Today marks a year since the announcement of the first patient with Covid-19 in the United States.
Over the past year, a patient has grown exponentially to 24 million confirmed in the United States alone – a number that is certainly just the tip of the iceberg, the cases we know.
Birthdays are a time to reflect, to look back and to this experience and to evaluate what we got right and what we did wrong.
We fixed some important things: We have made remarkable progress in the scientific and medical arenas, such as the development of protocols and therapies – both reused and new – for people who have fallen ill. Most notable of all is that we were able to develop several vaccine candidates and even authorize two with surprising speed.
But we also made too many mistakes: More consequently and tragically, the fundamentals of public health, the things that are much easier to do, but not so striking: wearing a mask and staying physically away from those who are not in our home. We avoid the cheap mask that falls off easily, but embrace the innovative billion-dollar vaccine that requires a Herculean effort to develop and distribute.
The truth is that, especially for many of us in the developed world, we want science to rescue us – but it cannot rescue us from ourselves; our own human nature. And our human nature is not good at dealing with what it cannot see.
Looking forward, I am optimistic, talking about medicine. I think that once most of us get vaccinated, SARS-CoV-2 will become like other circulating coronaviruses, an annual nuisance, but not an existential threat.
The United States’ image as a public health leader, however, has been tarnished by last year’s events and its inability to control the pandemic at home.
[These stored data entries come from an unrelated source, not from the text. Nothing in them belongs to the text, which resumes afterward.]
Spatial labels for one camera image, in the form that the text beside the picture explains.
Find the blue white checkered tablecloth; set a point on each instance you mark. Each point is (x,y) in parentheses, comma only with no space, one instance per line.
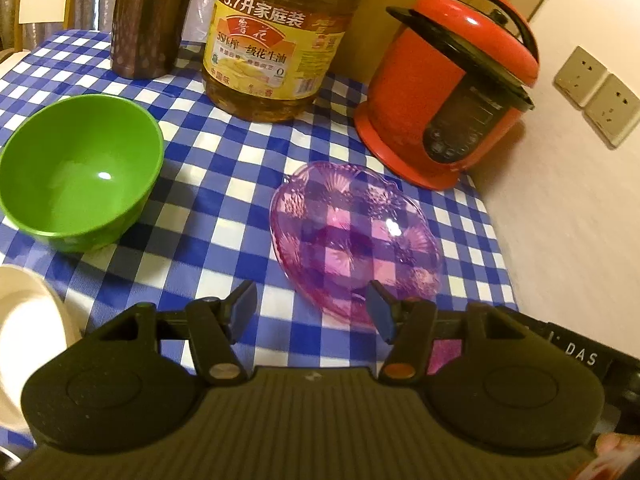
(220,185)

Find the green plastic bowl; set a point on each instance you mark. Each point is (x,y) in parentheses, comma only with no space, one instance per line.
(75,175)

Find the large cooking oil bottle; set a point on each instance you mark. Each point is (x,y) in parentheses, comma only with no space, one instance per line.
(270,45)

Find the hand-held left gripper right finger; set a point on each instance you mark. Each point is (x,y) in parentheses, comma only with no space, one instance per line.
(382,316)

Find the beige wall socket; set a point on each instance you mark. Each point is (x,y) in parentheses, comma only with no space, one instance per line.
(582,76)
(616,110)

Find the brown metal canister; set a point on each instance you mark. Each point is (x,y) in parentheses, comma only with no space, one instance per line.
(150,25)

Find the person's right hand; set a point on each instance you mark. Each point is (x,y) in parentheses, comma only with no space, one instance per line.
(620,447)

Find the red electric pressure cooker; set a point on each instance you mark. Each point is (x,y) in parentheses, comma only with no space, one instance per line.
(415,85)

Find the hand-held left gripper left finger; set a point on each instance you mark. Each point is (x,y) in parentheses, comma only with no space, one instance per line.
(244,306)

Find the white plate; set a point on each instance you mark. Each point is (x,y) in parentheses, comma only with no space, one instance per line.
(30,340)

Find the purple transparent plate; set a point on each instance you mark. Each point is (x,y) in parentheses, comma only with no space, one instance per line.
(350,230)
It is a fact, and we cannot use statistics to our advantage: we have 4% of the world population, but 25% of known Covid infections and 20% of deaths. Can the US Centers for Disease Control and Prevention, the nation’s leading public health agency, regain some of the lost prestige at home and abroad? I believe that with a lot of work and time, it can.
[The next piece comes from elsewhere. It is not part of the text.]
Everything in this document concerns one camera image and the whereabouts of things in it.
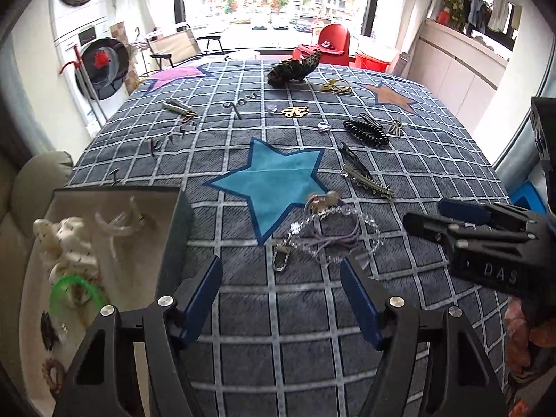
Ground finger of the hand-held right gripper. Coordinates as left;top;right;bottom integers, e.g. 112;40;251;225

But beyond that, the country will be marked psychologically and emotionally for a long time, especially people who have lost family members to Covid-19, the health professionals who have fought relentlessly – sometimes in disbelief or worse – to care for the sick. , of children of all ages who missed a year of school and struggled to catch up, families who lost income from layoffs or suffered other economic catastrophes, owners who had to close their businesses. The list goes on.